From the time of his birth we began blessing him every Friday night. On Thursday nights we have a ritual of reminding him that Shabbos is coming and that he receives a special blessing that no one else gets. I didn't realize how seriously he has come to take that until he complained about the blessing his sister receives. Once I explained that it was different from his he was ok.

This evening I was given another example of how my words and actions have impacted him. We were playing air hockey and he began to cheat. We have been working on teaching him that there are rules that are applied to games and that he has to follow the rules there. So I corrected him and the game resumed.

He managed to score on himself twice and I won. I don't go out of my way to try and beat him, but I don't always let him win. He needs to lose so that he can learn how to do so gracefully as well as he needs to learn how to deal with it, coping skills are important.

But he was tired tonight and he put up a fuss. He told me that he wasn't my friend. I gave him a look and he recited the new mantra. It goes something like this: "I am not your friend, I am your father and I am the only one you get." Somewhere my father smiled, his lesson has been passed on to the next generation.

Speaking of losing, the four-year-old destroyed me the other day, We were playing hockey on the playstation, it was my first time playing the game and I was cocky. How could a little boy hope to beat me. 15-0, that is how. The second game I managed a 2-2 tie and felt better.

As we played I reflected on the Playstation. It belongs to one of his aunts, one of the leftovers of a failed relationship. The jackass she had been engaged to had purchased it with their money, that really doesn't matter. I'll get to the point in a moment.

This particular aunt is one of my baby sisters, she has a twin. When she was seeing this guy we recognized earlier than she did that he was playing a game. One day when we were all at my parent's home I lost my patience with him and exchanged words with him.

As we argued he raised his arm, I don't know if it was for emphasis or something else, but I got a funny feeling. I told him very pointedly that if it twitched again I would tear it off at the shoulder and beat him like a ragdoll with it.

My son was in the other room. I had been speaking in a normal tone of voice, but my family tells me that the entire house heard my offer of a free "attitude adjustment" to this guy. I heard my son scream and then cry. When he heard me yell he got scared. I feel badly about that, but it is all part of my protective nature.

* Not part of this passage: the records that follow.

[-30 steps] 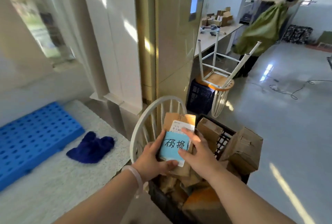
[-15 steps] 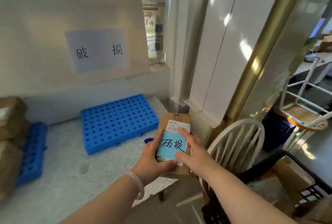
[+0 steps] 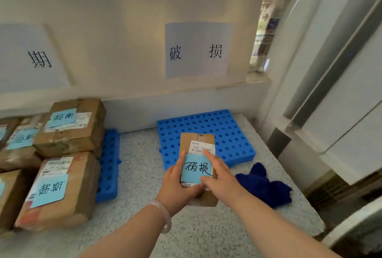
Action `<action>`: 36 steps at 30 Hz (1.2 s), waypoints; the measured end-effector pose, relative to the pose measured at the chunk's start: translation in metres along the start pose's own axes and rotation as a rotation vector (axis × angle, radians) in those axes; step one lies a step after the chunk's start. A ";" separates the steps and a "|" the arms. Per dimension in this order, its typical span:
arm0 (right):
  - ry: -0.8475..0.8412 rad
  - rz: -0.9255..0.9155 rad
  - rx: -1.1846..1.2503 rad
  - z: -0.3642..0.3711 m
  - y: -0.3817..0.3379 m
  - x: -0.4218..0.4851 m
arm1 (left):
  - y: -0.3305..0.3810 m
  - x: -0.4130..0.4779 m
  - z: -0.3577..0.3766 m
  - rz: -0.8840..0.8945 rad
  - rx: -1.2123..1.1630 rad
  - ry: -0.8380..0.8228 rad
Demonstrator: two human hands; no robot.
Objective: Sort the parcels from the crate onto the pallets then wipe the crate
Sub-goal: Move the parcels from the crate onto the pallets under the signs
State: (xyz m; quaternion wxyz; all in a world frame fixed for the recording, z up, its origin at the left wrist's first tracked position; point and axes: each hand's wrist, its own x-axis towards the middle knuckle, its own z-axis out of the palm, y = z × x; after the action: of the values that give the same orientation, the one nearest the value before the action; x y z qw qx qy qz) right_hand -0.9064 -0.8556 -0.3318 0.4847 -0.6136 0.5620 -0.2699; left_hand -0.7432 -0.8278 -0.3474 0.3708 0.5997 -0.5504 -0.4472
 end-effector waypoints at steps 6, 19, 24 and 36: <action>-0.056 0.057 -0.120 0.025 -0.007 0.044 | -0.027 0.035 -0.030 -0.096 -0.048 -0.015; -0.299 0.122 -0.199 0.035 0.016 0.169 | -0.069 0.126 -0.038 -0.298 -0.004 0.010; -0.349 0.099 -0.195 0.039 0.029 0.209 | -0.090 0.152 -0.042 -0.316 0.104 -0.008; -0.256 0.057 -0.184 0.045 0.025 0.247 | -0.094 0.195 -0.069 -0.250 0.244 -0.022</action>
State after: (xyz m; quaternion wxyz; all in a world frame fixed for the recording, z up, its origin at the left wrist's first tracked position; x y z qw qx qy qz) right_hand -0.8228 -1.0745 -0.4244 0.5015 -0.6686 0.5352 -0.1231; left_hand -0.6482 -1.0136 -0.4382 0.2308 0.6992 -0.5258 -0.4260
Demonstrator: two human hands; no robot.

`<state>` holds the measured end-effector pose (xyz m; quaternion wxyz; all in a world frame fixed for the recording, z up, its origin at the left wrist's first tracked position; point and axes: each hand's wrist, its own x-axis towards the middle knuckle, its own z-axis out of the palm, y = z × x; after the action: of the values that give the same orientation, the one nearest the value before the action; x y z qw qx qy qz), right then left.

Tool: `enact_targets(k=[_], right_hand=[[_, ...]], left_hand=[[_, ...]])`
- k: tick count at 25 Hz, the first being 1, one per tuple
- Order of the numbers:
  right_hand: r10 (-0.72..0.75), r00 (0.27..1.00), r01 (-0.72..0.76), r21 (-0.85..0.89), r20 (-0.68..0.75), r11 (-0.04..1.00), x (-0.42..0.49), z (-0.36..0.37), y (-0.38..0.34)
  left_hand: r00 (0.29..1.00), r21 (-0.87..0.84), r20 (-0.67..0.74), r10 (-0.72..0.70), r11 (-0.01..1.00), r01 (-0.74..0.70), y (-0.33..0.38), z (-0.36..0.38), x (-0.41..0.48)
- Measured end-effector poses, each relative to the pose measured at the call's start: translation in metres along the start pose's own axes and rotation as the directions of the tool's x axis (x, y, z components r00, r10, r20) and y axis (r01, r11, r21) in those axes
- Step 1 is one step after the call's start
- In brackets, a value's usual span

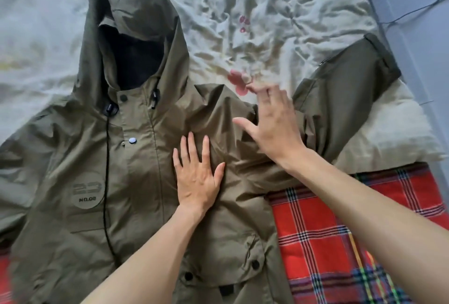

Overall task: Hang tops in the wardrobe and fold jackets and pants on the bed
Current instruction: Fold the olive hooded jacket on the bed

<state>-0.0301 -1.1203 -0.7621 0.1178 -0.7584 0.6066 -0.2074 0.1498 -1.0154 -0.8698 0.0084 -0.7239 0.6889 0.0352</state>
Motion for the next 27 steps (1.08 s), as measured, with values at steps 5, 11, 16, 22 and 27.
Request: enact_targets(k=[5, 11, 16, 22, 27], right_hand=[[0.184, 0.911, -0.039, -0.368, 0.369, 0.929, 0.055, 0.046, 0.013], [0.062, 0.974, -0.07, 0.03, 0.219, 0.997, 0.069, 0.03, -0.008], [-0.257, 0.868, 0.301, -0.039, 0.426, 0.953, 0.1, 0.059, -0.028], [0.165, 0.888, -0.12, -0.129, 0.43, 0.984, 0.09, 0.083, -0.007], [0.009, 0.968, 0.04, -0.186, 0.252, 0.982, 0.092, 0.084, -0.017]], left_hand=[[1.0, 0.016, 0.023, -0.005, 1.0, 0.005, 0.0, -0.002, 0.006], [0.95, -0.295, -0.288, -0.12, 0.955, 0.031, -0.038, -0.058, 0.054], [0.979, -0.091, -0.144, -0.142, 0.987, 0.13, -0.077, -0.032, 0.124], [0.972, -0.127, -0.194, -0.131, 0.986, 0.107, -0.084, -0.006, 0.122], [0.984, -0.01, -0.139, -0.11, 0.994, 0.11, -0.088, -0.001, 0.128]])
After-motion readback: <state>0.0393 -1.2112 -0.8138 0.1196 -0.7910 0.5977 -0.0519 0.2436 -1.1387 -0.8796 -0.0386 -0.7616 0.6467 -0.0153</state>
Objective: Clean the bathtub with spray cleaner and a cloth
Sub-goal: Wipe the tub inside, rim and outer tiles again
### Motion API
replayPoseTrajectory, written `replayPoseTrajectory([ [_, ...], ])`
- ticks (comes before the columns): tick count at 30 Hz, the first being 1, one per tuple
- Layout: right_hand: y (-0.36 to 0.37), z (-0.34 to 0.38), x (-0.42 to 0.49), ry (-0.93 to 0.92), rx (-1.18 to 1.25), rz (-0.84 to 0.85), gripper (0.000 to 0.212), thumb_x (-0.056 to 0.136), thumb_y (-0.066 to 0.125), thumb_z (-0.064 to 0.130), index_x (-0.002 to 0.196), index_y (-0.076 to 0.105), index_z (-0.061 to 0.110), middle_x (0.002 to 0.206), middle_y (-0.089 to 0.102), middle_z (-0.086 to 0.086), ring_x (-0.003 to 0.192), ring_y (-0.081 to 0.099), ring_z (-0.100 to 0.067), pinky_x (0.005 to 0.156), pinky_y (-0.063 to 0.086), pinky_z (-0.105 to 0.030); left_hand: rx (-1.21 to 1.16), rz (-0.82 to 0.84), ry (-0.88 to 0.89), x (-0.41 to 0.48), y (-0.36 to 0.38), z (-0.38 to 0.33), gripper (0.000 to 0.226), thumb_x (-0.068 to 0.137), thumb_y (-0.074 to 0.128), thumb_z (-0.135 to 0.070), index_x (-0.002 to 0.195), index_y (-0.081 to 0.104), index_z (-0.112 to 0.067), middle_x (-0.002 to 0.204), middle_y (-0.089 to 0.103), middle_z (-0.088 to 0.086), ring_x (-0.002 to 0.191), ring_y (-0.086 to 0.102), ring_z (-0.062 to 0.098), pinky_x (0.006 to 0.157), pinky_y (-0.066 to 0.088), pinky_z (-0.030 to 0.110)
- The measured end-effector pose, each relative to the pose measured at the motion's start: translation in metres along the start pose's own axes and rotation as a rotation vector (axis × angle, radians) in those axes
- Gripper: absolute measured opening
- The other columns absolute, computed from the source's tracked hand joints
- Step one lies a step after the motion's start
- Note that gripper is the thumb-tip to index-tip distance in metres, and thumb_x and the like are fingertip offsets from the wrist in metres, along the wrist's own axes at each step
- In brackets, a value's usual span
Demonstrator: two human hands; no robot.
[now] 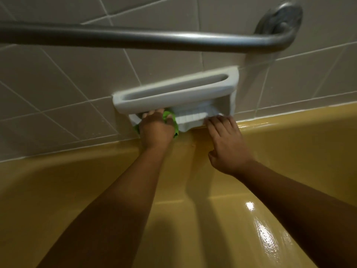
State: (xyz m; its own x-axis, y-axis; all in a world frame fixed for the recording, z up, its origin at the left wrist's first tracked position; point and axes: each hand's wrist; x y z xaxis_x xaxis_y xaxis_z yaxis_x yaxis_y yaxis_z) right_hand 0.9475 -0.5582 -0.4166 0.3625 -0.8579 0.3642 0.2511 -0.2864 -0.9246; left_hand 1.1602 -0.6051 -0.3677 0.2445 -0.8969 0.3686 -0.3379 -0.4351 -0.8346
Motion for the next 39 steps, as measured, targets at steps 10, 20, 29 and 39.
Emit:
replayPoseTrajectory([
  [10,-0.001,-0.017,-0.006,0.042,-0.144,0.045,0.102,0.073,0.070,0.031,0.162,0.027,0.010,0.165,0.035,-0.010,0.157,0.021,-0.029,0.120,0.004,-0.074,-0.005,0.274,0.123,0.006,0.015,-0.034,0.044,0.098,0.050,-0.055,0.126,0.068,-0.027,0.130,0.067,0.006,0.124,0.055,0.030,0.102,0.044,0.034],
  [20,-0.022,-0.043,-0.011,-0.080,-0.331,0.088,0.087,0.086,0.054,0.030,0.165,0.020,0.011,0.171,0.021,-0.010,0.161,-0.001,-0.024,0.115,-0.006,-0.079,-0.024,0.135,-0.112,-0.007,0.024,-0.071,0.043,0.099,0.051,-0.043,0.125,0.068,-0.014,0.131,0.065,0.012,0.131,0.048,0.032,0.106,0.038,0.034],
  [29,-0.061,-0.092,-0.020,-0.135,-0.119,-0.051,0.066,0.086,0.054,0.018,0.151,0.048,0.008,0.158,0.046,-0.014,0.151,0.035,-0.035,0.122,0.022,-0.064,-0.037,0.314,-0.069,-0.013,0.033,-0.137,0.037,0.103,0.047,-0.046,0.126,0.066,-0.024,0.138,0.061,0.006,0.134,0.049,0.027,0.103,0.042,0.037],
  [39,-0.109,-0.027,0.042,-0.169,0.131,-0.244,0.045,0.099,0.052,0.023,0.139,0.057,0.003,0.136,0.060,-0.020,0.126,0.052,-0.036,0.112,0.039,-0.047,-0.837,0.567,-0.146,-0.028,-0.014,-0.094,0.026,0.097,0.065,-0.016,0.119,0.072,-0.027,0.117,0.074,0.001,0.109,0.068,0.021,0.102,0.054,0.047],
])
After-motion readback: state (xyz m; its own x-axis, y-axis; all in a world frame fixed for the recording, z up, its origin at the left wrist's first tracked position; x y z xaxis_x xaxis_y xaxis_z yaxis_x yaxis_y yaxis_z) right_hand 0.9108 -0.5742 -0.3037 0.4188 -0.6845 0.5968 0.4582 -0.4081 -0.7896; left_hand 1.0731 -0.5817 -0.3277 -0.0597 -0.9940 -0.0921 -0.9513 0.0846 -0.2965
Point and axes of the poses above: each hand's wrist, its own x-axis towards the middle knuckle, its own y-axis out of the palm, z = x × y
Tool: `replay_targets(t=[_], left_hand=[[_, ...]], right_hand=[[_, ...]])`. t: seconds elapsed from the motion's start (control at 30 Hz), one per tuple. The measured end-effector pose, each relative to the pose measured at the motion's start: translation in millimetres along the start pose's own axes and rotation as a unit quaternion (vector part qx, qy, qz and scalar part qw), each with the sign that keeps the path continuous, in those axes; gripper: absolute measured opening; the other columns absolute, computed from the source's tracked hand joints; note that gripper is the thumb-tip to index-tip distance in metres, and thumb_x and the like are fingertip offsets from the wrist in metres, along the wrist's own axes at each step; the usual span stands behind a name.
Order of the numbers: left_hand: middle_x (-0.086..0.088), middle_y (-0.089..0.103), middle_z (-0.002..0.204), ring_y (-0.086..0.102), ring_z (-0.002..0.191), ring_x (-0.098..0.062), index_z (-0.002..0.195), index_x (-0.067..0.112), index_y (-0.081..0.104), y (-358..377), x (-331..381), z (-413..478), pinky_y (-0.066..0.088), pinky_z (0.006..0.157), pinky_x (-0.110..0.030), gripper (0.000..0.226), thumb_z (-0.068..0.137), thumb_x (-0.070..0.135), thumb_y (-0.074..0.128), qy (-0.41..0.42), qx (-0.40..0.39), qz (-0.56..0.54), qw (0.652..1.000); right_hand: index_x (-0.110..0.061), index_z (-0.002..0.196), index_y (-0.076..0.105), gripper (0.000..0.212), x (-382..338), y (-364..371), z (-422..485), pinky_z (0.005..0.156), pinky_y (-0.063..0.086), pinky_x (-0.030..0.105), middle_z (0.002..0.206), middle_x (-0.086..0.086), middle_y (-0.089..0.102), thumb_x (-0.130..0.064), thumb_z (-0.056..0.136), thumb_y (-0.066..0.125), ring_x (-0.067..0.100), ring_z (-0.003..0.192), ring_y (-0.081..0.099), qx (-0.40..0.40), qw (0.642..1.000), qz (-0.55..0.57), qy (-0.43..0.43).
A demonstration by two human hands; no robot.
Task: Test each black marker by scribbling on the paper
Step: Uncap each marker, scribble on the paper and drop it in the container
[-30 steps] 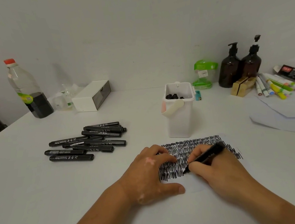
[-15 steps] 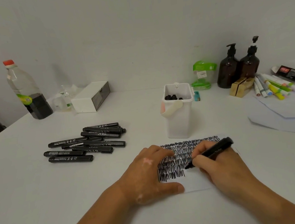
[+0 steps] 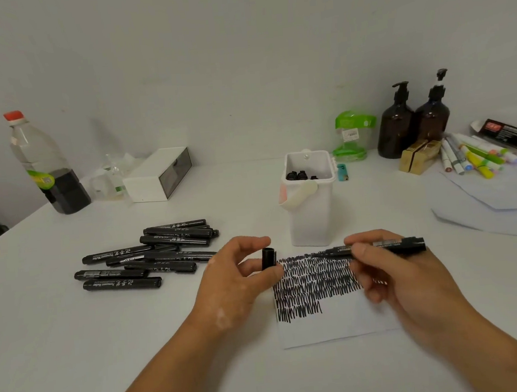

FWIW, there was no physical contact between me and this guy. My father heard me yell and hustled into the room and asked him to leave while he was able to do so under his own power. At some point my sister showed up too and reiterated that it would be wise to not challenge me further.

It is a good thing that my parents don't live in a trailer park, or this probably would have turned into a scene from "COPS."

Anyway, I got a little off track. The real point of all of this is that I look at my children and consider what it is I want for them. The long and the short of it is that I want them to grow up to be people of character and integrity, happy and well-adjusted. The hard part is that there is no hard and fast rule for how to make that happen.

There is no one path or one way to do things and there have been a lot of moments where I shake my head and wonder how to make it all work and how to keep things going.

In the end I still shrug my shoulders and just accept that it will work and that things will be fine. I understand all too well that for some people it is not fine, it does not work out. But if I can teach my children how to be self-sufficient, provide them with an education, love and a sense of self-worth and belief in themselves I have to believe that it will work out.

Really, there is no point in having anything but a positive outlook, life is too short.

1 comment:

Elianah-Sharon said...

You are absolutely right and you're also a terrific father and a very thoughtful person, which is what truly counts in this world in my opinion.

My husband will also be happy to know that he is not the only one to lose PS Hockey by double digits to the Boy!!! There are others!!!!!